Technical planning guidance identified for the summit follows a three-step framework that Extension materials lay out. The framework lists "Step 1: Baseline Assessment" with subitems "Defne Goal Statement", "Understand Water Budget", "Identify Hard Constraints", "Identify Soft Constraints"; "Step 2: Management Planning" with "Develop Alternatives", "Evaluate Alternatives", "Select Alternatives"; and "Step 3: Action" with "Implement Plan", "Monitor Outcomes", "Adapt Management Practices." Those step headings and substeps outline actionable planning that ranch operators from La Grande to Cove can adapt to local landscapes.

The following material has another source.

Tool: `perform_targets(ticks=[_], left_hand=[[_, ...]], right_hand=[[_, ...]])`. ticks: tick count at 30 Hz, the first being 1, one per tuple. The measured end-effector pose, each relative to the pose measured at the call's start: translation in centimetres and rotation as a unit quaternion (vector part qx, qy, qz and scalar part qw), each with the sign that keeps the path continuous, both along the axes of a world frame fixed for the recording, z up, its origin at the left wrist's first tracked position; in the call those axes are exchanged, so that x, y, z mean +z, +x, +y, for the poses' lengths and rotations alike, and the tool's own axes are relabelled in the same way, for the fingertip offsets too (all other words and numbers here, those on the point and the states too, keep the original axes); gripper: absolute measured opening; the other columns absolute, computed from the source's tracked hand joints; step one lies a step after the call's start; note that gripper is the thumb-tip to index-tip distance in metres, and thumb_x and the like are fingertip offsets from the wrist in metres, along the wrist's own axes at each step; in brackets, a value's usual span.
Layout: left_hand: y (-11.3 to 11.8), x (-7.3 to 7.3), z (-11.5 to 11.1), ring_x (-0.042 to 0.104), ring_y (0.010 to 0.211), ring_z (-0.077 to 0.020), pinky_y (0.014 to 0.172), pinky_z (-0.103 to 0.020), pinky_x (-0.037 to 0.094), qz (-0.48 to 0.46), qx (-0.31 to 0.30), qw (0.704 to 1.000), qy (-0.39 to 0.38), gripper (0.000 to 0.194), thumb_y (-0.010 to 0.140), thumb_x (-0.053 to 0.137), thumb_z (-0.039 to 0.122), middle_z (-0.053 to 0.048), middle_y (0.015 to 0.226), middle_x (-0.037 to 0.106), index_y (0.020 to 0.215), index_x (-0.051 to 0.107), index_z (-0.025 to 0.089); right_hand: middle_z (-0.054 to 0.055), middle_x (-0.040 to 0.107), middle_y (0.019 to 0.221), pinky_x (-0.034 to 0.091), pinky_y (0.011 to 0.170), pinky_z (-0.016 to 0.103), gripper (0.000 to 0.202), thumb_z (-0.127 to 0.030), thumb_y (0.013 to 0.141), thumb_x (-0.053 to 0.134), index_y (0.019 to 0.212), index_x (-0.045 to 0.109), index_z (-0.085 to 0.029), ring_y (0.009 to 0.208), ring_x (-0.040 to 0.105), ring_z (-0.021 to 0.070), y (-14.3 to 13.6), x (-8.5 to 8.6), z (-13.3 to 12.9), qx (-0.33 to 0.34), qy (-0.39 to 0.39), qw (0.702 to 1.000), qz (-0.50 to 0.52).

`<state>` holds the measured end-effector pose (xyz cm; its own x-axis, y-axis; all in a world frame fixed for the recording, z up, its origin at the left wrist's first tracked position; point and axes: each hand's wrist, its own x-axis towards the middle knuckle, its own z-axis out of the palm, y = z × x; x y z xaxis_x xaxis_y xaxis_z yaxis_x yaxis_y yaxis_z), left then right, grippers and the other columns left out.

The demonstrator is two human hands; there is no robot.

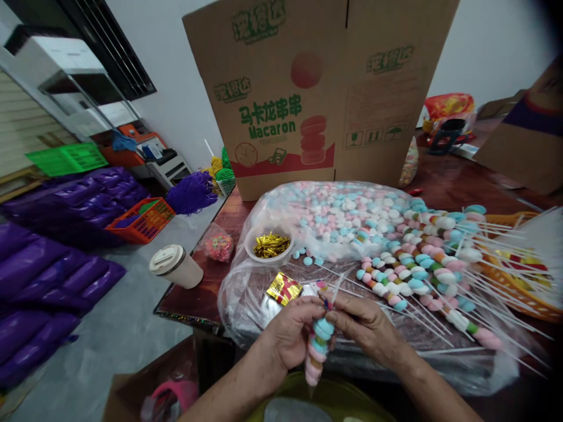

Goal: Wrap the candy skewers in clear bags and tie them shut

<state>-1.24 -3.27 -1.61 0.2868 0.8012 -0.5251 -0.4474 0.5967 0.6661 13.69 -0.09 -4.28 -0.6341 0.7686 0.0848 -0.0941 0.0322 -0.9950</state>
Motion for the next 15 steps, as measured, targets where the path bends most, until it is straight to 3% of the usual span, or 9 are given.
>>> perform_targets(ticks=[3,5,7,11,13,15], left_hand=[[0.4,0.2,-0.4,0.041,0.037,-0.0076,0.038,-0.019,0.031,0.156,0.059,0.983,0.081,0.022,0.068,0.06,0.037,0.004,0.047,0.049,0.072,0.057,0.015],[0.6,0.2,-0.6,0.043,0.047,-0.0071,0.047,-0.019,0.037,0.259,0.095,0.943,0.186,0.023,0.07,0.06,0.038,0.003,0.053,0.049,0.068,0.058,0.014],[0.9,0.2,-0.8,0.045,0.054,-0.0075,0.053,-0.018,0.039,0.303,0.113,0.914,0.245,0.024,0.071,0.06,0.037,0.002,0.056,0.05,0.064,0.058,0.014],[1.4,0.1,-0.9,0.03,0.031,-0.0047,0.031,-0.016,0.024,0.217,0.098,0.966,0.104,0.026,0.072,0.055,0.044,0.008,0.042,0.039,0.072,0.053,0.018],[1.5,0.1,-0.9,0.026,0.026,-0.0039,0.027,-0.015,0.018,0.158,0.09,0.982,0.051,0.026,0.067,0.058,0.043,0.009,0.039,0.037,0.07,0.049,0.018],[1.5,0.0,-0.9,0.029,0.025,-0.0035,0.026,-0.014,0.02,0.121,0.082,0.989,0.038,0.027,0.061,0.064,0.038,0.009,0.039,0.039,0.066,0.047,0.018]], right_hand=[[-0.006,0.045,0.053,0.04,0.046,0.02,0.046,-0.037,0.077,0.062,0.119,0.056,-0.018,0.046,0.043,0.0077,-0.2,-0.4,-0.2,-0.094,-0.022,0.995,-0.016],[-0.008,0.036,0.047,0.032,0.039,0.018,0.044,-0.04,0.077,0.061,0.114,0.059,-0.015,0.041,0.034,0.0061,-0.4,-0.7,-0.4,-0.105,-0.045,0.993,-0.018],[-0.007,0.039,0.047,0.031,0.039,0.019,0.034,-0.039,0.079,0.058,0.102,0.065,-0.014,0.04,0.035,0.0066,-0.5,-0.8,-0.7,-0.106,-0.007,0.994,-0.025],[-0.001,0.058,0.058,0.042,0.047,0.021,0.021,-0.029,0.081,0.056,0.094,0.07,-0.02,0.047,0.049,0.0101,-0.2,0.0,-1.0,-0.136,0.192,0.971,-0.052],[0.001,0.063,0.064,0.046,0.053,0.022,0.022,-0.024,0.083,0.053,0.098,0.069,-0.023,0.053,0.055,0.0116,0.1,0.5,-1.1,-0.105,0.254,0.96,-0.051],[0.001,0.066,0.068,0.047,0.057,0.022,0.024,-0.019,0.085,0.05,0.1,0.068,-0.025,0.057,0.059,0.0121,0.4,0.8,-1.0,-0.062,0.286,0.955,-0.049]])
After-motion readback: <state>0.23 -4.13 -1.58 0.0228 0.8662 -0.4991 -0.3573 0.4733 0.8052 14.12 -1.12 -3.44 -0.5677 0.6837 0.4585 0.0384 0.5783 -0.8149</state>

The summit materials also foreground water as an operational input. The guidance states that "Water is an input into many rangeland processes. How water is managed determines what outputs can be created with it. Landowners interested in increasing stream flow for fish habitat will manage their budget differently than will managers who seek to increase livestock Animal Unit Monthly, AUMs (1 cow and a calf or 5 sheep feeding on a unit of land for 1 month). This is not to say that increased stream flow and AUM creation are incompatible goals; nevertheless, landowners do need to be aware of how management strategies can influence the variables that comprise the water budget." That passage includes the document’s AUM definition and frames the tradeoffs and potential compatibilities attendees can expect to explore.

The announcement leaves several logistical questions unanswered for Union County stakeholders. The venue line is truncated as "La Grande Armory Conference Cent", the organizers’ names and affiliations were not listed, and the notice contained no year, start and end times, registration details, speaker list or sponsors. Those items remain to be confirmed ahead of the March 18 date shown in the announcement. The Extension excerpts and planning steps, however, indicate the summit intends to mix peer-to-peer experience with technical sessions on grazing, water stewardship and regulatory pathways relevant to local ranchers and landowners.